The virus was detected nearly two weeks ago at the Ground Control System (GCS) at Creech Air Force Base in Nevada and has not prevented drones from flying their missions. Nevertheless it has shown an unexpected strength so that multiple efforts were necessary to remove it from Creech’s computers, network security, Wired reposts.

Although Fox News quotes a senior Air Force source according to whom, Wired’s story is “blown out of proportion” and “vastly overwritten.”, this event points out the risks associated with the use of standard technologies to control sophisticated military weapons that play a central role in both its conventional and shadow wars, allowing U.S. forces to attack targets and spy on its foes without risking human lives.

Although they suffer of native security holes (for instance the footage is transmitted in clear), that they are just computers, after all, and hence controlled by standard PCs, that may get virtually sick like any other civil companion.

Although the malware seemed benign, it is still not clear how it could make its way inside the systems and most of all, since it affected classified and unclassified system, if it was able to leak information and send it to a remote source. On the other hand a key-logger is able to steal whatever information is typed on the keyboard to control the drone. As the famous aviation expert David Cenciotti said:

Do you want to know what a keylogger can grab fm a Predator control station? Think to your keyboard inputs when playing w/ Flight Simulator.

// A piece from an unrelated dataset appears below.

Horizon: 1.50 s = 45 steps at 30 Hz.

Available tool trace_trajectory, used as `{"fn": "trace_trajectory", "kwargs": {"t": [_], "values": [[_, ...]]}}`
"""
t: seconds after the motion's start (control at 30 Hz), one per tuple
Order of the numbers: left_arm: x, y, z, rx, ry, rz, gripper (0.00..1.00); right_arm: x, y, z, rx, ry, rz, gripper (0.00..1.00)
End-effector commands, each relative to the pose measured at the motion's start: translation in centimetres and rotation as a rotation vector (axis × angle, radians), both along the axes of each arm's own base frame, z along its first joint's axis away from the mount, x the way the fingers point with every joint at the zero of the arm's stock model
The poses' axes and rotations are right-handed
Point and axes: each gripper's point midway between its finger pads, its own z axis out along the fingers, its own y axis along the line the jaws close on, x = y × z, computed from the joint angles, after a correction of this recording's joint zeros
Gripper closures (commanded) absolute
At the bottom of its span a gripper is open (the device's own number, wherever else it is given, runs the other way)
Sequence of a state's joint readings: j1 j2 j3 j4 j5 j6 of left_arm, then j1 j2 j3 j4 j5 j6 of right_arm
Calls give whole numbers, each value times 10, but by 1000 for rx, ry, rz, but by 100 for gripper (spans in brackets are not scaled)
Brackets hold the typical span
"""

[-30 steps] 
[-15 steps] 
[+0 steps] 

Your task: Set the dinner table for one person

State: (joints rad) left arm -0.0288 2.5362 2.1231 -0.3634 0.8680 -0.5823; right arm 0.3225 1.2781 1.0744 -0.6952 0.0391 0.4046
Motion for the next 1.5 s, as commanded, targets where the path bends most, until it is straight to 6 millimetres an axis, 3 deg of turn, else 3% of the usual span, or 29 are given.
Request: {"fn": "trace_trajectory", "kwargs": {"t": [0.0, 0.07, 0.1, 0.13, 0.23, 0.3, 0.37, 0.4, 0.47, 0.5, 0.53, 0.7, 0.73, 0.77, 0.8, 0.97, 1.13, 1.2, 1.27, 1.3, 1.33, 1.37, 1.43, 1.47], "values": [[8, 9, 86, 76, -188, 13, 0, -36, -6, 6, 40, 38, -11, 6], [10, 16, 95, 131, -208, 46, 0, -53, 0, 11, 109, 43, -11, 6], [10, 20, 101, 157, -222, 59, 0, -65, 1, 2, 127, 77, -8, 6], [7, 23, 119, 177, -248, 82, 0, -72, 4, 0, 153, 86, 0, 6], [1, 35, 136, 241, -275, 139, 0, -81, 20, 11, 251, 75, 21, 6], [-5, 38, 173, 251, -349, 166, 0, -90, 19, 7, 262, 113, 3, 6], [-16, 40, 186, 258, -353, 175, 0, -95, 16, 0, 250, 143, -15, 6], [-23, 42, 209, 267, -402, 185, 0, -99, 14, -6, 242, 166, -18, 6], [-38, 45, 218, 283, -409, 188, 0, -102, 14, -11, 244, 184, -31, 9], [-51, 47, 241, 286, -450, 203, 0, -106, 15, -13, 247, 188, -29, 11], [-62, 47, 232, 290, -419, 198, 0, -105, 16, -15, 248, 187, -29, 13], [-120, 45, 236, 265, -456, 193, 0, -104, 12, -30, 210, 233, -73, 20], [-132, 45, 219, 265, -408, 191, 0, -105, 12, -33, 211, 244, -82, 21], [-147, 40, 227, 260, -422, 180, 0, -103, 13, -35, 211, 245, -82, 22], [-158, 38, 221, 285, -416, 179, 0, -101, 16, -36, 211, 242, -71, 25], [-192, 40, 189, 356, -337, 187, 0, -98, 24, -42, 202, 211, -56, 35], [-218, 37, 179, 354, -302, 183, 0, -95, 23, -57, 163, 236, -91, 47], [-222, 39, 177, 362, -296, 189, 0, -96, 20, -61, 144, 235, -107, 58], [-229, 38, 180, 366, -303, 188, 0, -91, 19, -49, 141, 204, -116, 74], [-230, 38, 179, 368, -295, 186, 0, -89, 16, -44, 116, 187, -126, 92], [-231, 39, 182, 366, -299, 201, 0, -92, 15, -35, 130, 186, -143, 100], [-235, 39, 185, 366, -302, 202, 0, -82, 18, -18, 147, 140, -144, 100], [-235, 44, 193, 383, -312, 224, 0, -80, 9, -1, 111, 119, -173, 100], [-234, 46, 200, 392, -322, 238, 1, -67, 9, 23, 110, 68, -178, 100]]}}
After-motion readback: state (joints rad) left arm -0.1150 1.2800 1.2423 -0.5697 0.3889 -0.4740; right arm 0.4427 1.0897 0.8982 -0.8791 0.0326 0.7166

Maybe the virus could have accidentally spread: the Ground Control Stations handling more exotic operations are top secret and none of the remote cockpits are supposed to be connected to the public internet, this should make them immune to viruses and other network security threats.

Unfortunately hard disks and pen drives may build bridges connecting public and classified networks, and this could have possibly have happened at the base at Creech since the Predator and Reaper drone crews use removable hard drives to load map updates and transport mission videos from one computer to another. The same hard drives could have spread the malware and, as a consequence, drone units at other Air Force bases worldwide have now been ordered to stop their use.

This is not the first time that an infection has been spread through an hard drive: in late 2008, for example, the drives helped introduce the agent.btz worm to hundreds of thousands of Defense Department computers. It looks like the Pentagon is still disinfecting machines, three years later.

Curiously the virus showed to be very resistant to digital vaccines, and after several attempts to remove it with standard procedures (following removal instructions posted on the website of the Kaspersky security firm), the only safe method to clean it was to wipe the infected hard drives and rebuild them from scratch: a time consuming operations. As to say: sophisticated military weapons and technologies suffer the same issues than civil users (how many Windows installations from scratch after a malware infection), on the other hand the drone virus was detected by the military’s Host-Based Security System, a flexible, commercial-off-the-shelf (COTS)-based application. If you look carefully at the HBSS web site you will also be able to identify the commercial security technology which lays behind the HBSS.

Is it times for drones to be natively equipped with anti malware?